Tuesday 8 November 2016

How To CALCULATE PROPERTY TAX?



When it comes to calculation of income tax in India property is considered to be a source of income in India and that the reason why the tax is levied on the property. Local municipality authority levies ta on property for purpose of maintenance of basic civil services in the locality. In India property tax is payable on the real estates which consist of building flats , or any superstructure constructed above or below the said land is liable for taxation. In India unlike other countries vacant plots are not subjected to taxation in India.
Tax is calculated on the annual value for the said property when it comes to self-acquired property, i.e. the person who owns it is using the same for the residential purpose the valuation ofthe said property comes to be zero.
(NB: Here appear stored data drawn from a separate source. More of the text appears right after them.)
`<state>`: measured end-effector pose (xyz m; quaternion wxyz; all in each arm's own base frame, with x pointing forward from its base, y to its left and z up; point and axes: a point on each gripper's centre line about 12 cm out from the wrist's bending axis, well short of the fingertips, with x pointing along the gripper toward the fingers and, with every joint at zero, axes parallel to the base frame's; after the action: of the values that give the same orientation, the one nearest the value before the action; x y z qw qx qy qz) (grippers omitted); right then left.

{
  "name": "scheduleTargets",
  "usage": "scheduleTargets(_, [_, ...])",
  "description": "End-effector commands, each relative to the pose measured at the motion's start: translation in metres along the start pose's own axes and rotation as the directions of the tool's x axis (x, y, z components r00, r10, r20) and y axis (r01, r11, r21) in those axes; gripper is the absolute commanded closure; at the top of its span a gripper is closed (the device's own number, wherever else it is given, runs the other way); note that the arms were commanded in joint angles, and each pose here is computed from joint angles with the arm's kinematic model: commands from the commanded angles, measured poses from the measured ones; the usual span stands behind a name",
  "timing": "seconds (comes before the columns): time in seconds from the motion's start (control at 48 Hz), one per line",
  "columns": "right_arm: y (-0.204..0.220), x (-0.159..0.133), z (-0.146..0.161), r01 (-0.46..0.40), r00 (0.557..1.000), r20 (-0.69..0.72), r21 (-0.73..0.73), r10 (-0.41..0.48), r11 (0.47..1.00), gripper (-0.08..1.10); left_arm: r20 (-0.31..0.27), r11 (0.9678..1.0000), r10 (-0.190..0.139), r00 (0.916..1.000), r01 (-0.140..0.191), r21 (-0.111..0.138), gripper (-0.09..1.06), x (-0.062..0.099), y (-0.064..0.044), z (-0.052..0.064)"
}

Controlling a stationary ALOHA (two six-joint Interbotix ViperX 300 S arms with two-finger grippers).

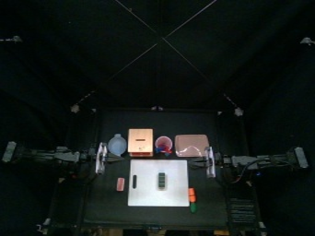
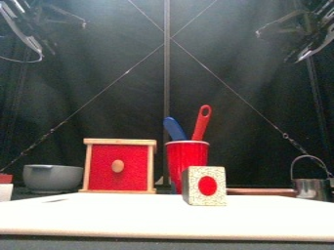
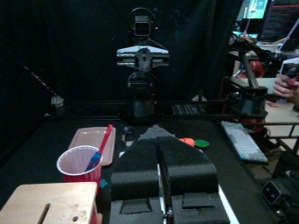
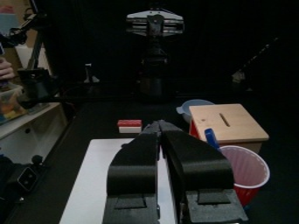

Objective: Cut the sushi into 4 pieces with the knife
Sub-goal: Pick up the knife at its handle with right hand

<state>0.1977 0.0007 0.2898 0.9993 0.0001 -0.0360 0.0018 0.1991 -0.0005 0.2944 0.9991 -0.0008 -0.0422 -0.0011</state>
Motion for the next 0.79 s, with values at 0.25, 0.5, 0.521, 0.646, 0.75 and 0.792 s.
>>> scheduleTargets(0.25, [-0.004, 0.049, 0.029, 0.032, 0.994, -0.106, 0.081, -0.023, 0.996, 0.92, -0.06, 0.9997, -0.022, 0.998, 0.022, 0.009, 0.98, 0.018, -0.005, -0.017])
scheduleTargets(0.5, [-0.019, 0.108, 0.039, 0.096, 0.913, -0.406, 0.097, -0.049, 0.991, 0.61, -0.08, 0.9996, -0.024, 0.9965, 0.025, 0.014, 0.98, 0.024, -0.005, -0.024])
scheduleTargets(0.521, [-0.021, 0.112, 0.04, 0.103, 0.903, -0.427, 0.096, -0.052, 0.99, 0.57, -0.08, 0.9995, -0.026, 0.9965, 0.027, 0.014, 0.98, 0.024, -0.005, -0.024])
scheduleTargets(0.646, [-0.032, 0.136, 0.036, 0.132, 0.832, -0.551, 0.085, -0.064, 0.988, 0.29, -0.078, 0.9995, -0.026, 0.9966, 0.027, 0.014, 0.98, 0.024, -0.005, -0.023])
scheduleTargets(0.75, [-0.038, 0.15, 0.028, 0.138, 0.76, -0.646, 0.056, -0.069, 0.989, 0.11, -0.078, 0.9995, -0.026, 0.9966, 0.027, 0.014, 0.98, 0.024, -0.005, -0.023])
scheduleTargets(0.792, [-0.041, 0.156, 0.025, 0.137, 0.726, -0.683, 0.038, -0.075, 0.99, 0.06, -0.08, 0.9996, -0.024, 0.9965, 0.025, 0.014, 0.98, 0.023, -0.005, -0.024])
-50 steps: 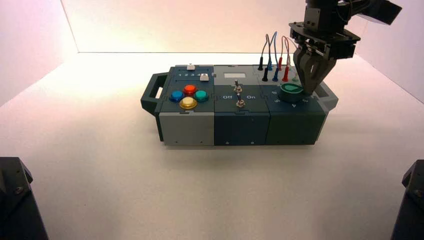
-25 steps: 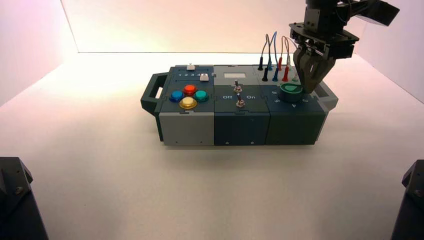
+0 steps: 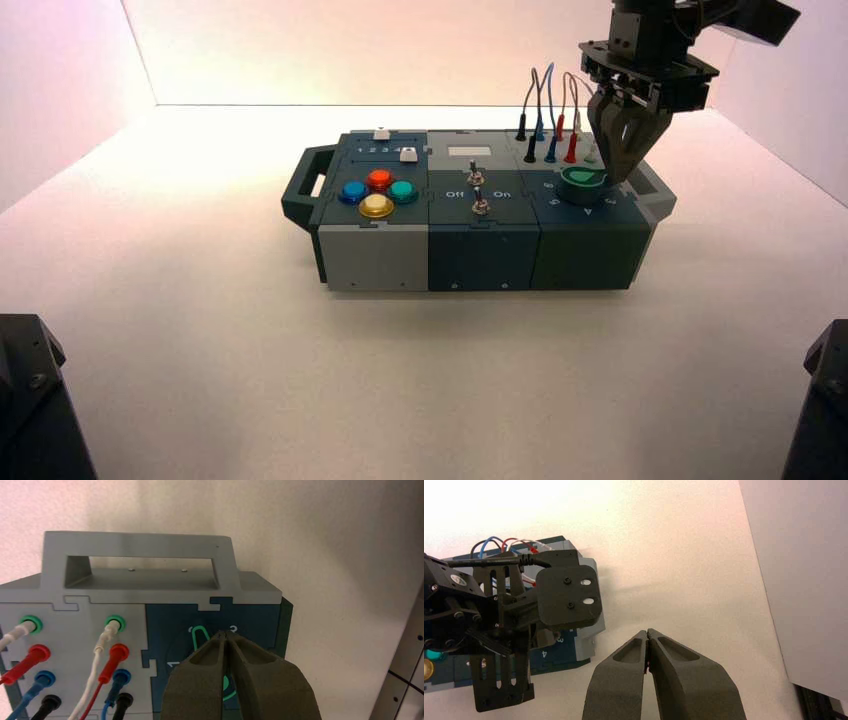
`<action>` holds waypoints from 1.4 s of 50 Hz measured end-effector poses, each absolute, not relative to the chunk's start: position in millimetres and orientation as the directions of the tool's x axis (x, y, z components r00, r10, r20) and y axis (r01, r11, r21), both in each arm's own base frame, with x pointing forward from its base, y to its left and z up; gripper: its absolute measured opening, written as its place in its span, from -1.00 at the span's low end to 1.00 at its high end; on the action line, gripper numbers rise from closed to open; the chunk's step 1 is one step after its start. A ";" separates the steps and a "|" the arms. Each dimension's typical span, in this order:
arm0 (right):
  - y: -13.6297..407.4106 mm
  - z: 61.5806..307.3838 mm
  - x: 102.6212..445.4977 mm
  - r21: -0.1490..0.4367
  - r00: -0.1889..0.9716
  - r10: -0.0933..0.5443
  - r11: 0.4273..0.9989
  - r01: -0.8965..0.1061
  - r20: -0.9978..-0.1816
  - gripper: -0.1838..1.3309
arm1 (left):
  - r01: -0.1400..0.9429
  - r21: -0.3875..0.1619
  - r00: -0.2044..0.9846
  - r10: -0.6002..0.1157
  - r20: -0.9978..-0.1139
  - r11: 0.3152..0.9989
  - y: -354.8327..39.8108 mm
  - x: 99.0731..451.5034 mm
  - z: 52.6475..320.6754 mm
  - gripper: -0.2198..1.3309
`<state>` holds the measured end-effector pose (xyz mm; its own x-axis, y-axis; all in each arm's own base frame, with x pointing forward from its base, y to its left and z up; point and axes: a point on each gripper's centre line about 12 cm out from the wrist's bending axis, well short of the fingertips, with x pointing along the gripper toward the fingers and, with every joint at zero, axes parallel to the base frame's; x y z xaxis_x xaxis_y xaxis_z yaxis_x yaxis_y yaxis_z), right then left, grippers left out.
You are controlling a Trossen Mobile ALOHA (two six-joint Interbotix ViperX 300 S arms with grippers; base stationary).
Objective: Turn the knob to position 2.
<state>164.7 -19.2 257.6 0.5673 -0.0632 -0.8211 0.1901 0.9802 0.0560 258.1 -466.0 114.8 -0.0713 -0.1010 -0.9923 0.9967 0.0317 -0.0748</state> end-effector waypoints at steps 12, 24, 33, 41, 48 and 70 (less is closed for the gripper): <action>-19.2 257.5 164.6 0.056 0.566 -0.063 0.980 0.190 -0.822 -0.94 | 0.997 -0.076 -0.073 -0.098 -0.992 0.033 -465.3 258.6 114.8 -0.92; -18.8 257.1 164.6 0.057 0.566 -0.061 0.981 0.187 -0.822 -0.94 | 0.996 -0.080 -0.077 -0.094 -0.993 0.031 -465.8 258.7 110.8 -0.92; -18.9 257.1 164.6 0.055 0.566 -0.062 0.981 0.187 -0.822 -0.94 | 0.996 -0.080 -0.077 -0.094 -0.993 0.029 -465.8 258.7 110.8 -0.92; -18.8 257.1 164.6 0.057 0.566 -0.061 0.981 0.187 -0.822 -0.94 | 0.996 -0.080 -0.077 -0.094 -0.993 0.029 -465.8 258.7 110.8 -0.92; -18.8 257.1 164.6 0.057 0.566 -0.061 0.981 0.187 -0.822 -0.94 | 0.996 -0.081 -0.078 -0.093 -0.993 0.029 -465.7 258.6 110.8 -0.92; -18.9 257.1 164.6 0.052 0.566 -0.062 0.982 0.184 -0.822 -0.94 | 0.998 -0.049 -0.043 -0.166 -0.985 0.028 -465.4 257.4 155.8 -0.92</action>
Under income tax two types of deductions are allowed under section2 4 of the income tax act 1961 that are:-
  1. Statutory deduction: – Under Income tax Act a person who is subjected to pay the house tax is allowed to deduct 30 of the Net Annual Value. These 30 % deductions are allowed as it is believed that 30% of the amount will be spend over the year on the account of repairs and related expenditure.
  2. Interest on borrowed capital: – Under Income Tax Act a person can claim the deduction of the interest which is liable to be paid to the creditor. There is an upper ceiling of Rs. 1, 50,000/-. i.e. The borrower can claim deduction of the actual interest if the said amount is less than the upper ceiling.
Income of House PropertyAmounts (in Rs.)
Total annual rental income value20,000 x 12 = 2,40,000
Less: Municipal Taxes20,000
Net Annual Value (NAV)2,20,000
Deductions under Section 24
Standard deduction (30% of NAV)2,20,000 – 66,000 = 1,54,000
Interest on borrowed capital (if applicable)50,000
Income from House Property104,000
There is no separate head under which property tax is charged by the government rather It’s just a name property tax include tax paid to the local municipality as discussed above and is subjected to taxation under Income Tax Act 1961 while calculating income from the property that is owed by the individual as it is believed that the property is an income generating instrument. Though there are exception and loopholes that can be used to evade the property tax under income tax act 1961 that is by way of owning a property jointly, owning second property in the name of a relative by these ways a person can claim deduction individually. When it comes to calculation of property tax there are number of factors that influence the same such as type of property, area, locality, amenities provided, year of construction and space. Though different agencies have different parameters to calculate the property tax but when it comes to Mumbai municipal corporation the formula that is used by the agency is as follows:-
Property tax = base value × built-up area × Age factor × type of building × category of use × floor factor.
Penalty and interest
Generally when a person makes a default on payment of these taxes interest is charged which generally varies with a upper ceiling of 20% and sometime penalty or punishment is also imposed, but recently various state government have initiated various schemes under which a person whose dues with regard to the payment of the property tax are present than he/she can claim rebates. Similar case was seen, when Delhi government imitated to provide 15% rebate on previous years payment.